Domestic Energy Bills – What lies ahead in 2022?

We’re hearing a lot about the energy price cap – so what is it and what could it mean for our household energy bills over the rest of the year? Local energy consultant Dr Mark Earthey explains how the cap works and shares his forecasts for where prices could head next.

With the cost-of-living spiralling higher, driven mainly by energy prices, all eyes will be on energy regulator Ofgem as it prepares to announce the new domestic energy price cap for October 2022. Its official announcement is not due until August, but as the basis of its calculation is in the public domain, it is possible to forecast the level of the October price cap using available data.


How the price cap is calculated

The price cap is the maximum that energy suppliers can charge for their energy and is intended to prevent customers being overcharged. Back in February, energy consumers were rightly shocked when Ofgem announced a steep increase in the cap from £1,277 to £1,971. Up until that point, the Price Cap had been relatively stable, and energy suppliers had managed to keep their tariff prices well below it. The chart below shows the price cap’s history since its inception in 2018:



Ofgem calculates its price cap on the basis of:

  • Energy costs, or the price of the energy required to produce the electricity, set by global energy markets;
  • Non-energy costs, or the price of delivery through the network, plus operating costs, policy costs, VAT, profit margin, and a host of others.

The relative contributions of these components to the price cap can be seen in the chart. ‘Policy costs’ include the much-maligned ‘green levies’ which, among other things, partially fund the development of renewable energy. There are moves afoot to have these suspended, or even scrapped.

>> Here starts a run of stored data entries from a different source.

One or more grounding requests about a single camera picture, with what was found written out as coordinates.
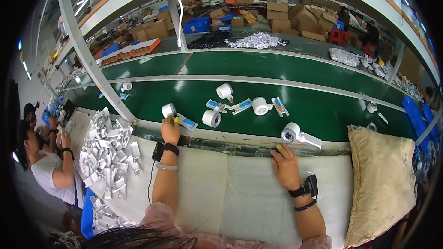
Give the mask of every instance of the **red stool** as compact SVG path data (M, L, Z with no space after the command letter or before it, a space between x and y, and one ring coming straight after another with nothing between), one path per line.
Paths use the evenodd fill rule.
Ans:
M363 52L363 54L374 57L374 52L375 52L375 45L368 42L365 46L365 51Z
M346 44L346 47L348 47L348 42L349 42L349 33L342 31L340 34L340 43L338 45Z
M329 35L328 42L330 44L332 44L333 42L337 42L337 44L340 45L340 35L341 30L333 28L331 34Z

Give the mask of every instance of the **worker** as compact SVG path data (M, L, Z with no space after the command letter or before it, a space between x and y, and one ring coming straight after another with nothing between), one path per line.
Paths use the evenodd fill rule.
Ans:
M50 195L83 209L83 182L74 168L69 135L61 134L63 161L54 153L40 150L37 134L28 121L20 120L17 137L16 155L23 170L30 169L37 183Z
M174 227L177 211L177 143L180 137L179 119L172 115L161 123L163 140L168 144L160 164L169 170L159 169L152 189L152 204L145 210L139 225L112 228L87 240L82 248L139 247L139 248L268 248L258 241L238 241L209 234L186 234ZM299 174L298 157L283 144L279 152L272 151L271 161L279 182L290 191L304 183ZM310 194L294 198L297 228L303 240L300 248L331 248L332 240L326 235L326 226L319 208Z
M29 126L33 131L36 128L37 124L37 116L36 116L36 110L38 108L37 106L39 106L39 104L36 104L36 106L34 106L31 103L27 103L25 105L25 108L23 109L23 118L29 122ZM54 153L57 149L56 140L55 140L57 136L57 121L53 116L51 116L48 119L48 123L50 126L48 139L44 138L39 133L36 133L36 137L39 141L39 150L43 150L48 153Z
M349 17L348 9L345 6L341 6L340 11L335 16L336 19L343 22L345 27L343 28L343 31L347 32L349 30L349 21L351 18Z

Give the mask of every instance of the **pink sleeve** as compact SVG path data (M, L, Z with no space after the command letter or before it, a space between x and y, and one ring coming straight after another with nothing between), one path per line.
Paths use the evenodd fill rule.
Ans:
M332 239L330 236L318 236L303 241L300 249L331 249Z
M174 227L174 213L171 208L164 203L153 203L144 211L144 218L141 225L152 225L156 229L168 231L168 234L179 235L179 231Z

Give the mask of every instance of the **pink shirt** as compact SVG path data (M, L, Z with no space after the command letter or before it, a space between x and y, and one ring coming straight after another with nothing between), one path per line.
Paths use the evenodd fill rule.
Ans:
M264 242L241 241L227 238L226 236L215 236L211 234L187 233L180 226L174 227L174 213L171 208L164 203L153 203L144 211L144 218L141 224L155 223L159 228L168 229L171 235L189 235L198 239L198 244L212 243L212 247L218 249L271 249ZM308 239L302 243L300 249L331 249L332 240L330 236L319 236Z

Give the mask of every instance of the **white t-shirt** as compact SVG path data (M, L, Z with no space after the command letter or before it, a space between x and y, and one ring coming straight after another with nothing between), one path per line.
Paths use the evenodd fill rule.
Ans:
M55 154L39 151L39 154L44 154L46 157L42 158L36 163L33 163L30 167L32 174L37 180L37 183L50 195L60 198L68 204L75 204L75 188L74 184L69 187L56 188L52 180L52 172L54 169L63 168L63 161ZM77 187L77 200L78 207L83 209L83 203L85 201L85 196L81 190L82 180L80 175L74 168L74 180L75 186Z

However, the biggest driver of the April 2022 price cap increase is the dramatic rise in wholesale energy costs (blue on the chart). These costs have doubled, from around £500 to over £1,000, far outweighing all the other cost increases combined. Furthermore, wholesale energy prices are set globally, and beyond the control of any single national government.


So, what is happening to wholesale energy prices?

Ofgem’s calculation takes an average of wholesale energy prices over a six-month period ahead of the start of the cap. This approach protects consumers from price spikes, but at the same time fails to pass on the benefits of price collapses. The graphs below for electricity and gas prices illustrate this point:



You can see that over the period 2018 – 2021, average prices used in the cap were fairly stable, but from July 2021, the averages increased, causing the April 2022 price-hike. Rolling these graphs forward into Q1 2022 does not offer many grounds for optimism:



The February/March price-spikes resulting from Russia’s invasion of the Ukraine look set to lift average wholesale energy prices well above those used in calculating the April 2022 price cap. Even taking recent price falls into account, Ofgem’s averaging methodology has locked in an increase.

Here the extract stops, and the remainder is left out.